E la rinuncia a “tradurre” un documento scritto in una newlingua fumosa a base inglese, che ricorda la neolingua di Orwell in cui si cancella il passato e si riscrive la storia, implica proprio che non abbiamo più a che fare con l’introduzione di qualche parola inglese, ma con una sorta di lingua creola che, come i volgari sorti ai tempi dello sfaldamento del latino, comincia a porre dei problemi di comprensibilità con la lingua madre. Al punto che è necessario tradurla o affiancarla dalla veterolingua per il popolino. Ma le nuove generazioni che si formano in questa newlingua non sono il popolino, sono la futura classe dirigente che parlerà la lingua che si insegna loro, la metterà in pratica e la trasmetterà.

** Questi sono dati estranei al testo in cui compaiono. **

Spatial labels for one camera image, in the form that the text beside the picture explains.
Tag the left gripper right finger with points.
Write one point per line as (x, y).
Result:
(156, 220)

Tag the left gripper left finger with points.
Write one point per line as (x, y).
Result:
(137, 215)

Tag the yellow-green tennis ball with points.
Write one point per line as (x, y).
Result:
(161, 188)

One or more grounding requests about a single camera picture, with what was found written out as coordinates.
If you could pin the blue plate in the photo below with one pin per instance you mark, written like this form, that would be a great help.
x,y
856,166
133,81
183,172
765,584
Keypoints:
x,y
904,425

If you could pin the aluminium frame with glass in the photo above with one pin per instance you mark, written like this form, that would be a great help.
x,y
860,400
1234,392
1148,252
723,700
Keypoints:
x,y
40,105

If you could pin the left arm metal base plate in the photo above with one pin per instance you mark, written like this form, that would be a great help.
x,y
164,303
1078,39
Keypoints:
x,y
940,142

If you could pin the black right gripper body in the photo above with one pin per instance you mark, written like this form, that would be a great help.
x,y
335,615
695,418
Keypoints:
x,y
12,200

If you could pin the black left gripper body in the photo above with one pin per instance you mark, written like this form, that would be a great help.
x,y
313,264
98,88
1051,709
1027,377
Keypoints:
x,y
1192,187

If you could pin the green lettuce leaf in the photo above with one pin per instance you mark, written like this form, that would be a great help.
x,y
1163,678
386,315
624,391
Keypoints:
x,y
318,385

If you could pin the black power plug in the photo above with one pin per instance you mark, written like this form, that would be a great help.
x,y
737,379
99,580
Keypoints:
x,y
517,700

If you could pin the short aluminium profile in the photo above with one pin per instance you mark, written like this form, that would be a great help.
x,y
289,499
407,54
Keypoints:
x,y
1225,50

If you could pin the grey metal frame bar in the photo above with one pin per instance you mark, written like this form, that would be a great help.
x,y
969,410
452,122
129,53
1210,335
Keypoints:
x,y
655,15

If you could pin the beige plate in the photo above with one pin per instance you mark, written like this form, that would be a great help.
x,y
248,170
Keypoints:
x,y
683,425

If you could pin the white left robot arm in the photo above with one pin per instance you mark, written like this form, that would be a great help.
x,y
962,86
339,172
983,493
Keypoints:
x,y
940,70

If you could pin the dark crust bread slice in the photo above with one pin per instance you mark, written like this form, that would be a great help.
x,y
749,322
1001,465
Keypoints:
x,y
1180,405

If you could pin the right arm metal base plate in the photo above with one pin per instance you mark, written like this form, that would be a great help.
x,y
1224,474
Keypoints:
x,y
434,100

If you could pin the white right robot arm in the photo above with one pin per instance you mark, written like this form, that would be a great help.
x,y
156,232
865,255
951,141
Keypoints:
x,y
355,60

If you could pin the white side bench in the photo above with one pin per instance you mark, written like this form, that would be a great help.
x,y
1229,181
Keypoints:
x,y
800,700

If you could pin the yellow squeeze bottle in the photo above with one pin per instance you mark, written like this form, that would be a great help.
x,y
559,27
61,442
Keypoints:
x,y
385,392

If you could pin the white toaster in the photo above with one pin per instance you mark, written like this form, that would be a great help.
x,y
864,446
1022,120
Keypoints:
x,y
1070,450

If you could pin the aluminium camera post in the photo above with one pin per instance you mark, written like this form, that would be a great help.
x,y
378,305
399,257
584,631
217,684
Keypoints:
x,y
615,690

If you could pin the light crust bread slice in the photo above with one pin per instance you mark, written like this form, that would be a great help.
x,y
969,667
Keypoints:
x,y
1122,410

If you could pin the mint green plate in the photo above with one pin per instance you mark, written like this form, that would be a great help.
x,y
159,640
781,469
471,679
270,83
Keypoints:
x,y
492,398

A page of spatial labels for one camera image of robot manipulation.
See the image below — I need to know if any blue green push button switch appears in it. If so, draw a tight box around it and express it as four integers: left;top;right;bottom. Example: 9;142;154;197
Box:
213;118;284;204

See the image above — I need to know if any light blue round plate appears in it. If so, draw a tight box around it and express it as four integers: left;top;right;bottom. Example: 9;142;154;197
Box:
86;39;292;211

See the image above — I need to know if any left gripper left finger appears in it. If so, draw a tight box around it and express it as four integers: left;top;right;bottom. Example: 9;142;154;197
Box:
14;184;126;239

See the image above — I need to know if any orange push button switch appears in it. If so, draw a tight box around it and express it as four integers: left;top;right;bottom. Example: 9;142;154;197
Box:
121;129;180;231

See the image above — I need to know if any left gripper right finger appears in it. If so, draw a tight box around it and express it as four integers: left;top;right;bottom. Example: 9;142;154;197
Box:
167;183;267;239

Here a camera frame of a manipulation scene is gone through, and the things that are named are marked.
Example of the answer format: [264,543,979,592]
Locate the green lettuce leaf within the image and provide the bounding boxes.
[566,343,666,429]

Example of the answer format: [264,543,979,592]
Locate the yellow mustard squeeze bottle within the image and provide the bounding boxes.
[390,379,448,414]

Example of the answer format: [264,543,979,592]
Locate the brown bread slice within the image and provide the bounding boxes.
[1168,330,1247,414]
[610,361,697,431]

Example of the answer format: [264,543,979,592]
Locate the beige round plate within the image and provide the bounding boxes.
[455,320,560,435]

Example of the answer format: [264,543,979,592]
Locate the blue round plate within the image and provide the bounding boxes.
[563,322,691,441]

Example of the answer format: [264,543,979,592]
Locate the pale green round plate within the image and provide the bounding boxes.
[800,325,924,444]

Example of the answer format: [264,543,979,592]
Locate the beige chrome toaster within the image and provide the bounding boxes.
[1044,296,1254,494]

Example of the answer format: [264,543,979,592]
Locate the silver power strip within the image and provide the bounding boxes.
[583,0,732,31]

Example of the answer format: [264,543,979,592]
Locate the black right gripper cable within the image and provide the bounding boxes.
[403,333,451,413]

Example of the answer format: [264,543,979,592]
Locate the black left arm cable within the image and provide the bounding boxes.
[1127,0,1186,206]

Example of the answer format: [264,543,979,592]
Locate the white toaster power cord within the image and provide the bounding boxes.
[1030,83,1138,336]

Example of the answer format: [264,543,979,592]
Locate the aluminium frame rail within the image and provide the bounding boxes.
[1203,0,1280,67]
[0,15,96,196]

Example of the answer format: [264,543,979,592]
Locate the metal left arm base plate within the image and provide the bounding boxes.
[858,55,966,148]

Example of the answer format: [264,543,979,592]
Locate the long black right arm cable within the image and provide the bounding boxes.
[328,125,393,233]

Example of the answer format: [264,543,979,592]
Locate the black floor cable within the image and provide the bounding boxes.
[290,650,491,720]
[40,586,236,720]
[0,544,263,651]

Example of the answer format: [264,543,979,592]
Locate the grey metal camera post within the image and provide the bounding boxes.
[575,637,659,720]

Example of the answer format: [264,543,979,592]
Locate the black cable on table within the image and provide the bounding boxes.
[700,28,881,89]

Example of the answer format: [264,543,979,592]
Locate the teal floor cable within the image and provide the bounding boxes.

Invece del gruppo Incipit, sarebbe ora di agire in modo sistematico e con ben altre prospettive. Qui serve un gruppo Explicit per la restituzione dei “prestiti”, per la disanglicizzazione dell’italiano e per la riappropriazione della nostra lingua schiacciata dall’inglese. Serve una rifondazione cruschista che restituisca questo ente allo spirito con cui è stato fondato, che gli dia lo stesso ruolo delle accademie francesi e spagnole, e che lo inserisca all’interno di una pianificazione linguistica che dovrebbe appartenere alla politica e coinvolgere la nostra intera società. Altrimenti l’italiano è spacciato.